Dataset excerpts section start

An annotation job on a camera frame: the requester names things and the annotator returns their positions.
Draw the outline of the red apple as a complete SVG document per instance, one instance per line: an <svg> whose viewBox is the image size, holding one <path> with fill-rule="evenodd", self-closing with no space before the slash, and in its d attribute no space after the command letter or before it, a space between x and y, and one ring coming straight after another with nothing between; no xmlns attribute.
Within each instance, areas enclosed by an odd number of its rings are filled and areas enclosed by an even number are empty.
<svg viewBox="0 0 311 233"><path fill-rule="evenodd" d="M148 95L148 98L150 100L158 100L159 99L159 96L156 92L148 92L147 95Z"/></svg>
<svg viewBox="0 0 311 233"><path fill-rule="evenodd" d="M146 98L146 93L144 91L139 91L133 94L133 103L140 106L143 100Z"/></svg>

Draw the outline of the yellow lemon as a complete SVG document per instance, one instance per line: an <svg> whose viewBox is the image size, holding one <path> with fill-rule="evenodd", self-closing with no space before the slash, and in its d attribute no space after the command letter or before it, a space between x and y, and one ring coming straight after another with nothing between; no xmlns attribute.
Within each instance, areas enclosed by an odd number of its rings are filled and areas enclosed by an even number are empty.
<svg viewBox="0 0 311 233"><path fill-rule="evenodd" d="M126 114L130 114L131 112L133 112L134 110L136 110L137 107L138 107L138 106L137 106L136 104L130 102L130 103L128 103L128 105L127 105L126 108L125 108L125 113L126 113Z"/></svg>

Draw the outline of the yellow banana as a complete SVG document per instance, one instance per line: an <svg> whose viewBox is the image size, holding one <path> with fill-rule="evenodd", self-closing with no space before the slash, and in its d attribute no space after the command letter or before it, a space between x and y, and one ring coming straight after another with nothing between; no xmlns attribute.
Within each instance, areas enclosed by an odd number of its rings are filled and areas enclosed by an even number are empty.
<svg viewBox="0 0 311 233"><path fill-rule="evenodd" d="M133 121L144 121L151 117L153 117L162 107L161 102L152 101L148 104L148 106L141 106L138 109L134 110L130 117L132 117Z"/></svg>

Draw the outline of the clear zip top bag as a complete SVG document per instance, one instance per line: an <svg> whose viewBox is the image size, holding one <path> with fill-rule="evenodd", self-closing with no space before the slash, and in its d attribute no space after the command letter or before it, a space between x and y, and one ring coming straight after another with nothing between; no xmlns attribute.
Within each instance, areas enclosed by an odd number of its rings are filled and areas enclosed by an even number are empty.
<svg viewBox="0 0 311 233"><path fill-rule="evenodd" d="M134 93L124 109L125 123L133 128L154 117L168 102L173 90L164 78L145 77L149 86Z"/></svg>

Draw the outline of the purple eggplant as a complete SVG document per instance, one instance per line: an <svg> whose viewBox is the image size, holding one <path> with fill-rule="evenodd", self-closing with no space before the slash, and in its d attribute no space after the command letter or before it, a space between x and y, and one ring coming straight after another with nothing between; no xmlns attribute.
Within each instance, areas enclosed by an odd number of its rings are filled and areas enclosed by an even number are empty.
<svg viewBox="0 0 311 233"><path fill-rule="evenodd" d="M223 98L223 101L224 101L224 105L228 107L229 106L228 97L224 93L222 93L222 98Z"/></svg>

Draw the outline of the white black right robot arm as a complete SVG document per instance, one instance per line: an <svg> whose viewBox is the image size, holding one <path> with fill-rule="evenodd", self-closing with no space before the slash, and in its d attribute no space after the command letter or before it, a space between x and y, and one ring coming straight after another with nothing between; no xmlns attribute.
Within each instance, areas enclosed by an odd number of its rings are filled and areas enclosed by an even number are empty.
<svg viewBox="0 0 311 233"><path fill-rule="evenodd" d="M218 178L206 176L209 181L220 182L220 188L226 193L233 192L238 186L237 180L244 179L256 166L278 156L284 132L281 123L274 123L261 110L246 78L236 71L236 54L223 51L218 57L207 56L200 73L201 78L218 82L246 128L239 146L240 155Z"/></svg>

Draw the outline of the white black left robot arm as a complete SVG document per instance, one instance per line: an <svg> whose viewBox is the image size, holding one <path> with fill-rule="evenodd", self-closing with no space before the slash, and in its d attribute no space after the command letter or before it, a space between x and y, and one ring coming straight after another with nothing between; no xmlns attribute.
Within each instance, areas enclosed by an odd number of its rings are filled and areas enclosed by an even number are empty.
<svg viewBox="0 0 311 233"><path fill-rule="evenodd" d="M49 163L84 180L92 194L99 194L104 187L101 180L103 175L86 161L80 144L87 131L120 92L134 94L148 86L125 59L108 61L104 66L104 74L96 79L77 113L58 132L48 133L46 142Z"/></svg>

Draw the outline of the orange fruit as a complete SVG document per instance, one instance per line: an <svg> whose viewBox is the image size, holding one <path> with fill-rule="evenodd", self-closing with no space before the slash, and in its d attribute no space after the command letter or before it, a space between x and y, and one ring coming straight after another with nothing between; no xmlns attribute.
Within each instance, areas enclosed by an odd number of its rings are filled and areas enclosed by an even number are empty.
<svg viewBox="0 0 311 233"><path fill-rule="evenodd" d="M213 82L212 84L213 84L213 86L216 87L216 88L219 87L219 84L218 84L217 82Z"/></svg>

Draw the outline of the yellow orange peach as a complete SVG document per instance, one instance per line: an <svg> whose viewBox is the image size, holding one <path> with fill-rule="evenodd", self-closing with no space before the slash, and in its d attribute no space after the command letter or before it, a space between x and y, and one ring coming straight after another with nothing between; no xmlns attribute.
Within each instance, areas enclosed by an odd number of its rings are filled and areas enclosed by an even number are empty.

Dataset excerpts section end

**Aim of the exercise**
An exact copy of all the material is what is needed.

**Answer box**
An annotation job on a camera frame: the requester names things and the annotator returns their positions.
Draw the outline of the red apple as a complete SVG document per instance, one instance per line: an <svg> whose viewBox is the image size, holding one <path> with fill-rule="evenodd", self-closing with no space before the slash, and in its d attribute no space after the command letter or before it, a space between x and y, and one ring coming straight after another with nothing between; no xmlns attribute.
Within each instance, areas enclosed by an odd number of its rings are filled and areas enclosed by an even number are empty.
<svg viewBox="0 0 311 233"><path fill-rule="evenodd" d="M148 95L148 98L150 100L158 100L159 99L159 96L156 92L148 92L147 95Z"/></svg>
<svg viewBox="0 0 311 233"><path fill-rule="evenodd" d="M146 98L146 93L144 91L139 91L133 94L133 103L140 106L143 100Z"/></svg>

Draw the outline of the yellow lemon as a complete SVG document per instance, one instance per line: an <svg> whose viewBox is the image size, holding one <path> with fill-rule="evenodd", self-closing with no space before the slash, and in its d attribute no space after the command letter or before it, a space between x and y, and one ring coming straight after another with nothing between; no xmlns attribute.
Within each instance, areas enclosed by an odd number of its rings are filled and areas enclosed by an even number are empty.
<svg viewBox="0 0 311 233"><path fill-rule="evenodd" d="M126 114L130 114L131 112L133 112L134 110L136 110L137 107L138 107L138 106L137 106L136 104L130 102L130 103L128 103L128 105L127 105L126 108L125 108L125 113L126 113Z"/></svg>

Draw the outline of the yellow banana as a complete SVG document per instance, one instance per line: an <svg> whose viewBox is the image size, holding one <path> with fill-rule="evenodd", self-closing with no space before the slash, and in its d attribute no space after the command letter or before it, a space between x and y, and one ring coming straight after another with nothing between; no xmlns attribute.
Within each instance, areas enclosed by an odd number of its rings are filled and areas enclosed by an even number are empty.
<svg viewBox="0 0 311 233"><path fill-rule="evenodd" d="M133 121L144 121L151 117L153 117L162 107L161 102L152 101L148 104L148 106L141 106L138 109L134 110L130 117L132 117Z"/></svg>

Draw the outline of the clear zip top bag as a complete SVG document per instance, one instance per line: an <svg> whose viewBox is the image size, holding one <path> with fill-rule="evenodd", self-closing with no space before the slash, and in its d attribute no space after the command letter or before it, a space between x and y, and one ring coming straight after another with nothing between; no xmlns attribute.
Within each instance, areas enclosed by an odd number of its rings are filled and areas enclosed by an even number are empty.
<svg viewBox="0 0 311 233"><path fill-rule="evenodd" d="M134 93L124 109L125 123L133 128L154 117L168 102L173 90L164 78L145 77L149 86Z"/></svg>

Draw the outline of the purple eggplant as a complete SVG document per instance, one instance per line: an <svg> whose viewBox is the image size, holding one <path> with fill-rule="evenodd", self-closing with no space before the slash, and in its d attribute no space after the command letter or before it, a space between x and y, and one ring coming straight after another with nothing between; no xmlns attribute.
Within each instance, areas enclosed by an odd number of its rings are filled and areas enclosed by an even number are empty.
<svg viewBox="0 0 311 233"><path fill-rule="evenodd" d="M223 98L223 101L224 101L224 105L228 107L229 106L228 97L224 93L222 93L222 98Z"/></svg>

Draw the outline of the white black right robot arm as a complete SVG document per instance, one instance per line: an <svg> whose viewBox is the image size, holding one <path> with fill-rule="evenodd", self-closing with no space before the slash, and in its d attribute no space after the command letter or before it, a space between x and y, and one ring coming straight after another with nothing between; no xmlns attribute.
Within each instance, areas enclosed by an odd number of its rings are filled and areas enclosed by an even number are empty.
<svg viewBox="0 0 311 233"><path fill-rule="evenodd" d="M218 178L206 176L209 181L220 182L220 188L226 193L233 192L238 186L237 180L244 179L256 166L278 156L284 132L281 123L274 123L261 110L246 78L236 71L236 54L223 51L218 57L207 56L200 73L201 78L218 82L246 128L239 146L240 155Z"/></svg>

Draw the outline of the white black left robot arm as a complete SVG document per instance, one instance per line: an <svg> whose viewBox is the image size, holding one <path> with fill-rule="evenodd", self-closing with no space before the slash, and in its d attribute no space after the command letter or before it, a space between x and y, and one ring coming straight after another with nothing between; no xmlns attribute.
Within each instance, areas enclosed by an odd number of its rings are filled and areas enclosed by an even number are empty.
<svg viewBox="0 0 311 233"><path fill-rule="evenodd" d="M49 163L84 180L92 194L99 194L104 187L101 180L103 175L86 161L80 144L87 131L120 92L134 94L148 86L125 59L108 61L104 66L104 74L96 79L77 113L58 132L48 133L46 142Z"/></svg>

Draw the outline of the orange fruit as a complete SVG document per instance, one instance per line: an <svg> whose viewBox is the image size, holding one <path> with fill-rule="evenodd", self-closing with no space before the slash, and in its d attribute no space after the command letter or before it, a space between x and y, and one ring coming straight after another with nothing between; no xmlns attribute.
Within each instance, areas enclosed by an odd number of its rings are filled and areas enclosed by an even number are empty.
<svg viewBox="0 0 311 233"><path fill-rule="evenodd" d="M213 82L212 84L213 84L213 86L216 87L216 88L219 87L219 84L218 84L217 82Z"/></svg>

Draw the outline of the yellow orange peach as a complete SVG document per instance, one instance per line: an <svg> whose viewBox is the image size, holding one <path> with fill-rule="evenodd", self-closing with no space before the slash, and in its d attribute no space after the command letter or before it, a space between x and y, and one ring coming straight after another with nothing between; no xmlns attribute.
Within each instance, areas enclosed by an odd number of its rings are filled and areas enclosed by an even number are empty.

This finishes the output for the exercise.